To celebrate a new partnership with the United States, the Taliban will open their first of many planned embassies in Downtown Tampa.
“After 20 years of fighting, we want to move away from this never-ending war with a positive militant religious message,” said Taliban leader Haibatullah Akhunzada during our meeting in a random cave in Afghanistan. “From this day forward, Kabul and all of Afghanistan will be a peaceful place and our hope is to be one of Tampa’s official Sister City’s.”
Akhunzada took off his suicide vest to prove to me that he was serious about the Taliban’s new positive branding. He then put on a very nice sweater vest and removed his turban to reveal he had a man bun.
“Tampa is the best city in the world right now, and we want to emulate that in Kabul,” said Akhunzada who was now eating ice cream. “Sure, the United States leaving the country has given us plenty of opportunities to take over all of Afghanistan, but it’s because we want to make this a better place.”
The Taliban have shared plans to tax their citizens to build a football stadium in hopes that the NFL would let the Buccaneers play half the season in Afghanistan.
“Some of the cities we have taken over don’t like that we, the Taliban, are coming in, shooting people and taking prisoners,” said Akhunzada when asked what his plans were for the country. “We want to take our movement globally, and this Tampa embassy will give us a way to connect with more Americans.”
Akhunzada recently attempted to visit Tampa to inspect the site of the new embassy. However, he was informed that he was on a terrorist watch list and was not allowed to fly.
“We would have been waiting for him as soon as he got to TPA,” said U.S. Military General Wiggins Kamando. “He’s not allowed in this country.”
General Kamando showed me the gun he would have used to kill the Taliban leader.
“This puppy has a lot of firepower,” said the general while twirling it in the air with the safety off.

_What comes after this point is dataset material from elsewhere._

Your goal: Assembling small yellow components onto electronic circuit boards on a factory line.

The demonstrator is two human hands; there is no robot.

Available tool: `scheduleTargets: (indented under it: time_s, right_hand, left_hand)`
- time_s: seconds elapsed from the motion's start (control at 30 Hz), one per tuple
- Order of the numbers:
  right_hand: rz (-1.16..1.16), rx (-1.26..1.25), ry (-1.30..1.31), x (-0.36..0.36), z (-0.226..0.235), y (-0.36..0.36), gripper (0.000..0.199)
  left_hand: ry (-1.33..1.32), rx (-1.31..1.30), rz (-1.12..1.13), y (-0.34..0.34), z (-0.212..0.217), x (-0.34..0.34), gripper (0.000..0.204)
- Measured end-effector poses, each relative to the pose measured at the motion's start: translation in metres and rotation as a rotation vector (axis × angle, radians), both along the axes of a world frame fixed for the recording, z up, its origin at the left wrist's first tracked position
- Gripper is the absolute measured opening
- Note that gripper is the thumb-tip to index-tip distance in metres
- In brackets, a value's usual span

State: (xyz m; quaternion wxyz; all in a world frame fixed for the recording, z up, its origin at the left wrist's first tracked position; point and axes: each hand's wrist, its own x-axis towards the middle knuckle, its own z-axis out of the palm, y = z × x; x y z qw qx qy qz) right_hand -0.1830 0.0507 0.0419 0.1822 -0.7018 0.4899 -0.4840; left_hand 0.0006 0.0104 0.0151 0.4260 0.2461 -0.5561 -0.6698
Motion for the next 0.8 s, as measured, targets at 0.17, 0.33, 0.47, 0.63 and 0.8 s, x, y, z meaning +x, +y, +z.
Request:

“Can I hold it?” I asked him, but he got mad and muttered something before walking away.
Tampa leaders have informed me that they have seen no plans for a Taliban embassy in Downtown Tampa and they want me to stop calling them about it.
“If Montreal can get the Rays for half a season, I don’t see why Kabul can’t get the Buccaneers for half a season,” said Akhunzada.
Only time will tell when this embassy ever opens up. For now, the future site of the Taliban embassy will remain a Subway sandwich shop.